040 (356.000.000) 2021-07-15 18:24:21 Finished transferring input files
...
001 (356.000.000) 2021-07-15 18:24:22 Job executing on host: <10.xx.xx.xx:xxxx?addrs=10.xx.xx.xx-xxxx&alias=other.abcd.abcdefg.be&noUDP&sock=startd_2178_815c>
...
006 (356.000.000) 2021-07-15 18:24:22 Image size of job updated: 1
    0  -  MemoryUsage of job (MB)
    0  -  ResidentSetSize of job (KB)
...
040 (356.000.000) 2021-07-15 18:24:22 Started transferring output files
...
040 (356.000.000) 2021-07-15 18:24:22 Finished transferring output files
...
005 (356.000.000) 2021-07-15 18:24:22 Job terminated.
    (1) Normal termination (return value 0)
        Usr 0 00:00:00, Sys 0 00:00:00  -  Run Remote Usage
        Usr 0 00:00:00, Sys 0 00:00:00  -  Run Local Usage
        Usr 0 00:00:00, Sys 0 00:00:00  -  Total Remote Usage
        Usr 0 00:00:00, Sys 0 00:00:00  -  Total Local Usage
    0  -  Run Bytes Sent By Job
    803  -  Run Bytes Received By Job
    0  -  Total Bytes Sent By Job
    803  -  Total Bytes Received By Job
    Partitionable Resources :    Usage  Request Allocated 
       Cpus                 :                 1         1 
       Disk (KB)            :       13   153600    782129 
       Gpus (Average)       :                 0         0 
       Memory (MB)          :        0      150       256 

    Job terminated of its own accord at 2021-07-15T16:24:22Z.
...

As you can see in the test.info, I've tried to use

should_transfer_files = YES
when_to_transfer_output = ON_EXIT

But that didn't work.

How can I see my print statements and how can I see my pickled data after completion?

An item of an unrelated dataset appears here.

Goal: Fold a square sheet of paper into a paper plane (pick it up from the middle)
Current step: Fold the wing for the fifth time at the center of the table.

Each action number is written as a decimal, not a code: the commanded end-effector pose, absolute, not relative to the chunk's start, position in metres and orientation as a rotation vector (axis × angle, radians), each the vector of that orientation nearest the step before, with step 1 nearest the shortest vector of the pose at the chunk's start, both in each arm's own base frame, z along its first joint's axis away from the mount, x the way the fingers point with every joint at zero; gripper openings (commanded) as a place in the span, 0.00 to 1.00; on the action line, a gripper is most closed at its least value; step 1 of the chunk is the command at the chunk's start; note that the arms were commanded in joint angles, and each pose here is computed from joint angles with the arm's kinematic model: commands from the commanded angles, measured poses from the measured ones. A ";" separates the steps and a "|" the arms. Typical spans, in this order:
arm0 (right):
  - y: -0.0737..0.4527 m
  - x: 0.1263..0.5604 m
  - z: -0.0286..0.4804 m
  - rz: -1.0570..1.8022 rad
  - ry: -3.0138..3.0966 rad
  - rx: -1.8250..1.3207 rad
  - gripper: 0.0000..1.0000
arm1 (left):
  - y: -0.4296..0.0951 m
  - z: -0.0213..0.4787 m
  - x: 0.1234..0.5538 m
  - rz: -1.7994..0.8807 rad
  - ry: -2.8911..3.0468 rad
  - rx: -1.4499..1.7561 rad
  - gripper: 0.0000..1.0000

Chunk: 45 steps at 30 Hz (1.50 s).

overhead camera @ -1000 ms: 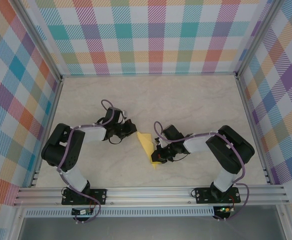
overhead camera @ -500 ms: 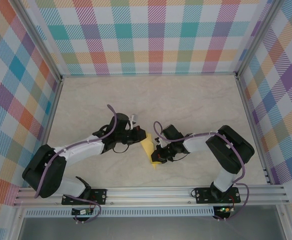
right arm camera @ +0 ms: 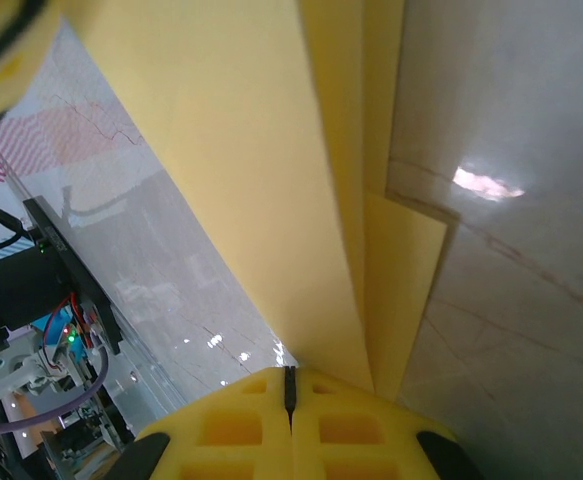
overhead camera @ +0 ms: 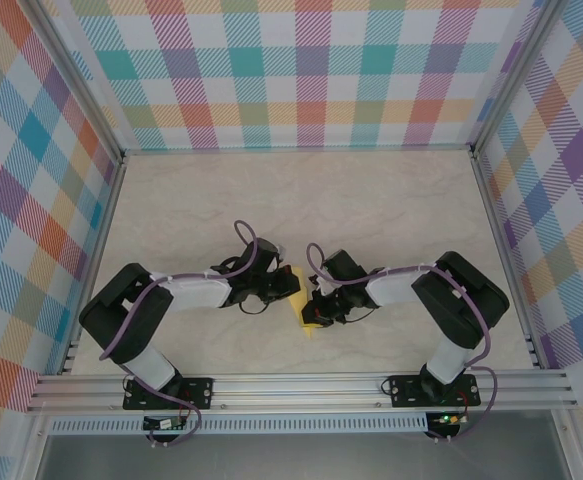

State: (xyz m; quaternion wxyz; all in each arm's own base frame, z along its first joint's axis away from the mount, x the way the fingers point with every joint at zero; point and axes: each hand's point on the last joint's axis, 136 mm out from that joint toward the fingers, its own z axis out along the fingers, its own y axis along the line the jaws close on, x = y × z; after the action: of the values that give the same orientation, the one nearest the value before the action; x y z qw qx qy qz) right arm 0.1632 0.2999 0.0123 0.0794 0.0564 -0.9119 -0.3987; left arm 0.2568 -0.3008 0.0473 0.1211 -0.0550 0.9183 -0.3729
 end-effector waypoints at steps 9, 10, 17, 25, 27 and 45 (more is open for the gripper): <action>0.279 0.159 -0.001 -1.041 -2.792 0.064 0.03 | -0.287 0.011 0.260 -0.951 2.709 -0.249 0.00; 0.282 0.161 0.004 -1.069 -2.792 0.073 0.03 | -0.284 0.007 0.259 -0.940 2.708 -0.265 0.00; 0.301 0.169 0.042 -1.247 -2.757 0.134 0.05 | -0.276 -0.006 0.251 -0.913 2.738 -0.283 0.00; 0.299 0.164 0.023 -1.183 -2.730 0.110 0.06 | -0.272 -0.008 0.251 -0.885 2.741 -0.296 0.00; 0.299 0.160 0.015 -1.180 -2.697 0.101 0.06 | -0.271 -0.010 0.252 -0.875 2.744 -0.307 0.00; 0.277 0.128 0.011 -1.158 -2.658 0.160 0.07 | -0.264 -0.025 0.248 -0.824 2.780 -0.380 0.00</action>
State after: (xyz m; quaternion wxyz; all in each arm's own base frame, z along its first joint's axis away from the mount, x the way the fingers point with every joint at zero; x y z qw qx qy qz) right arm 0.1482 0.2880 0.0152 0.0875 0.0494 -0.9077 -0.4074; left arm 0.2632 -0.2926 0.0187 0.1292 -0.1037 0.9185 -0.3589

Thanks a lot for your help!


Solution

  • Adding #!/usr/bin/python as @Greg suggested resulted in following error

    Executable file 'my_file/path' is a script with CRLF (DOS/Windows) line endings.
    This generally doesn't work, and you should probably run 'dos2unix myfile/path' -- or a similar tool -- before you resubmit.
    

    I generated a new Python file on my Linux system which added following lines as a prefix

    #!/usr/bin/env python3
    # -*- coding: utf-8 -*-
    

    Which successfully runs on condor when using the should_transfer_files = YES and when_to_transfer_output = ON_EXIT settings in the test.info condor file.

    TLDR; Running Python code generated in Windows can produce errors on a condor system running on Linux. Fix: Write/copy your code into a Linux generated Python file.